What to work on
Which of the lines below holds the string "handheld"? Copy every line that does.

-- Provided data follows --

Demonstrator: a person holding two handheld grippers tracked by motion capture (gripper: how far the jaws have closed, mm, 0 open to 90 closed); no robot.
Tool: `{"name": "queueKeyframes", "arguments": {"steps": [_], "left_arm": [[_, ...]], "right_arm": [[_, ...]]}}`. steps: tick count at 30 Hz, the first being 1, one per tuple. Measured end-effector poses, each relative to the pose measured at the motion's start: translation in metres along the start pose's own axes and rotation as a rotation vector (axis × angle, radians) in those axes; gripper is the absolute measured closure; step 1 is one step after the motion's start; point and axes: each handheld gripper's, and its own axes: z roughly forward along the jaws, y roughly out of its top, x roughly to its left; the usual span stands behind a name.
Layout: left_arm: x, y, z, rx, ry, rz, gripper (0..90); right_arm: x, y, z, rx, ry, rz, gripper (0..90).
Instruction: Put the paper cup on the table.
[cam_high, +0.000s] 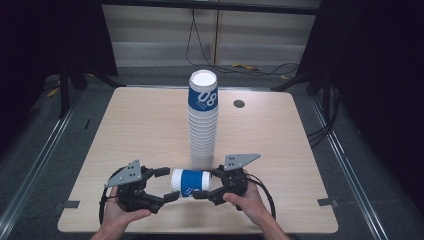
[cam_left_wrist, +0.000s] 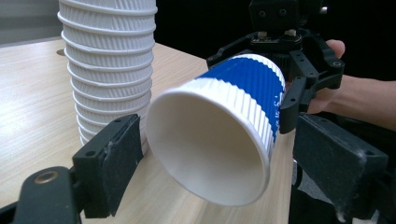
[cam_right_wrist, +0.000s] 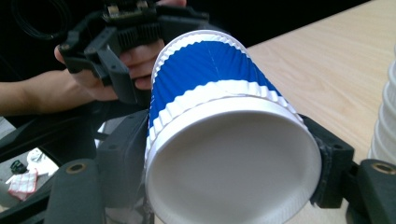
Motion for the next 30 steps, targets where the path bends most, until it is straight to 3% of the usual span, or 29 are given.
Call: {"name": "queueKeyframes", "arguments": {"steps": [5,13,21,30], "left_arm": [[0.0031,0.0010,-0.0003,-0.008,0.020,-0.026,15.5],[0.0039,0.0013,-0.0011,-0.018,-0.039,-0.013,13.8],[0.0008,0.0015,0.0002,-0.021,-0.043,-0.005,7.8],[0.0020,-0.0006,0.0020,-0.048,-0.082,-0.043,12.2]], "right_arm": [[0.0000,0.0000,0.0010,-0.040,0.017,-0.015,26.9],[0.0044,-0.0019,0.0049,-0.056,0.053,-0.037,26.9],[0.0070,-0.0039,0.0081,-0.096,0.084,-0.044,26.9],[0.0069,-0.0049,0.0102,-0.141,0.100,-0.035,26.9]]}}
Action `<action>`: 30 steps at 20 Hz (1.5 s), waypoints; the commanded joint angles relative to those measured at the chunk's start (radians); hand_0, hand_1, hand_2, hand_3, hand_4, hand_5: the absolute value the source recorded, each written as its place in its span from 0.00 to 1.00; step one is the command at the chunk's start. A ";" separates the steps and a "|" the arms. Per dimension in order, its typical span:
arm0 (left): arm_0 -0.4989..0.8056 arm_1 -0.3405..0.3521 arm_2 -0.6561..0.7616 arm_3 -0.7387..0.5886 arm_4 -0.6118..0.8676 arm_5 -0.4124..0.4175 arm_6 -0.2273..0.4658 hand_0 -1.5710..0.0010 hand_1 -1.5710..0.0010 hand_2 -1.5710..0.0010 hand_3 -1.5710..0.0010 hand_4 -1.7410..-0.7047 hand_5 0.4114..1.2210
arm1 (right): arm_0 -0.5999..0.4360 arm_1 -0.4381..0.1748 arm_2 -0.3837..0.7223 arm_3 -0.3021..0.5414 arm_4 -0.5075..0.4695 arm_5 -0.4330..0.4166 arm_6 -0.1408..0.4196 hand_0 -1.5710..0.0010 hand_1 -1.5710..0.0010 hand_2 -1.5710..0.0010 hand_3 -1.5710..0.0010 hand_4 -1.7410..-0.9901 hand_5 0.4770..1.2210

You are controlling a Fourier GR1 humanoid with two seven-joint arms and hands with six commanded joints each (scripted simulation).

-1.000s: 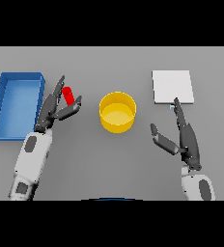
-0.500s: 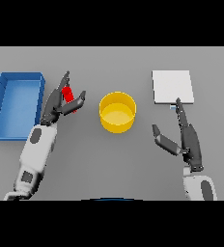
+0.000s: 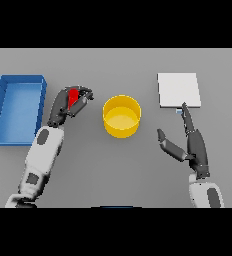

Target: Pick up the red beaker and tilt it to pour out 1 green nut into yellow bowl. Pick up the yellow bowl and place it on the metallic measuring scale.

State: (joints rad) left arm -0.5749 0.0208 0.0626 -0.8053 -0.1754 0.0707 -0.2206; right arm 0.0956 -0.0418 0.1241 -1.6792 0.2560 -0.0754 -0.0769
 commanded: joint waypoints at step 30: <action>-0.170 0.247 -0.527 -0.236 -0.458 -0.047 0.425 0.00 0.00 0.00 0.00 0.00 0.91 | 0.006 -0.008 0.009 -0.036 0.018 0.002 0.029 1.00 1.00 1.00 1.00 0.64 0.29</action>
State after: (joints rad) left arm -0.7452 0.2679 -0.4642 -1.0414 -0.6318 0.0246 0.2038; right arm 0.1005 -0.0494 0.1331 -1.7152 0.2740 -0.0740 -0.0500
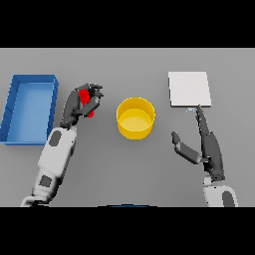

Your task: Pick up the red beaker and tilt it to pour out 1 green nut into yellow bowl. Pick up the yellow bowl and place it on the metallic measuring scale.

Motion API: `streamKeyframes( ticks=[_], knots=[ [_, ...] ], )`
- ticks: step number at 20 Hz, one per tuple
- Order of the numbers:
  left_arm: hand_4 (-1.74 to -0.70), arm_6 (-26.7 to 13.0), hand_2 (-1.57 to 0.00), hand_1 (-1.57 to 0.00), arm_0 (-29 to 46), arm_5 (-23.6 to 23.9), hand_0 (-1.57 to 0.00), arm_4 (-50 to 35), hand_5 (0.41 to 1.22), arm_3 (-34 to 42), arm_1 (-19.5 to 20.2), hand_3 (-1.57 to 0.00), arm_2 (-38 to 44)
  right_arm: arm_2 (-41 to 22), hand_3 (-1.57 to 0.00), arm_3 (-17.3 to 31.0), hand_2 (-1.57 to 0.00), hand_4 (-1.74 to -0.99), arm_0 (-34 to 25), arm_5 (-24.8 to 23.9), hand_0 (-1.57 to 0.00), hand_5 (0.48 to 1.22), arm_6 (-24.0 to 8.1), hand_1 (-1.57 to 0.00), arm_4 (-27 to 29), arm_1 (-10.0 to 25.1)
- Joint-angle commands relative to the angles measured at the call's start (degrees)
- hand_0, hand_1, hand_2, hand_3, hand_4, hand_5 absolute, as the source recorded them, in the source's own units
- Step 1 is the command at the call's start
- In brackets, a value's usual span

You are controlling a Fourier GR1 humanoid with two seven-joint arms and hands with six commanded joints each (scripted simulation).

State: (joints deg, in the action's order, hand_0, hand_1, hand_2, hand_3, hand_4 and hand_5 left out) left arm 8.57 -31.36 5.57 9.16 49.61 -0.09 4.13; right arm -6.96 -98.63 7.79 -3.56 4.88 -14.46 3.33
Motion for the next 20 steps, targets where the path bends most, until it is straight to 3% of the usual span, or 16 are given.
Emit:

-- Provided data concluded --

Result of the exercise
Demonstrator: a person holding two handheld grippers tracked by motion capture (gripper: how far the jaws have closed, mm, 0 open to 90 closed); no robot.
Tool: `{"name": "queueKeyframes", "arguments": {"steps": [_], "left_arm": [[_, ...]], "right_arm": [[_, ...]]}}`. steps: tick count at 30 Hz, the first being 1, one per tuple. Measured end-effector poses, each relative to the pose measured at the motion's start: translation in metres along the start pose's own axes and rotation as a rotation vector (axis × angle, radians) in those axes; gripper is the absolute measured closure; step 1 is one step after the motion's start; point and axes: each handheld gripper's, and its own axes: z roughly forward along the jaws, y roughly out of its top, x roughly to its left; the usual span stands behind a name.

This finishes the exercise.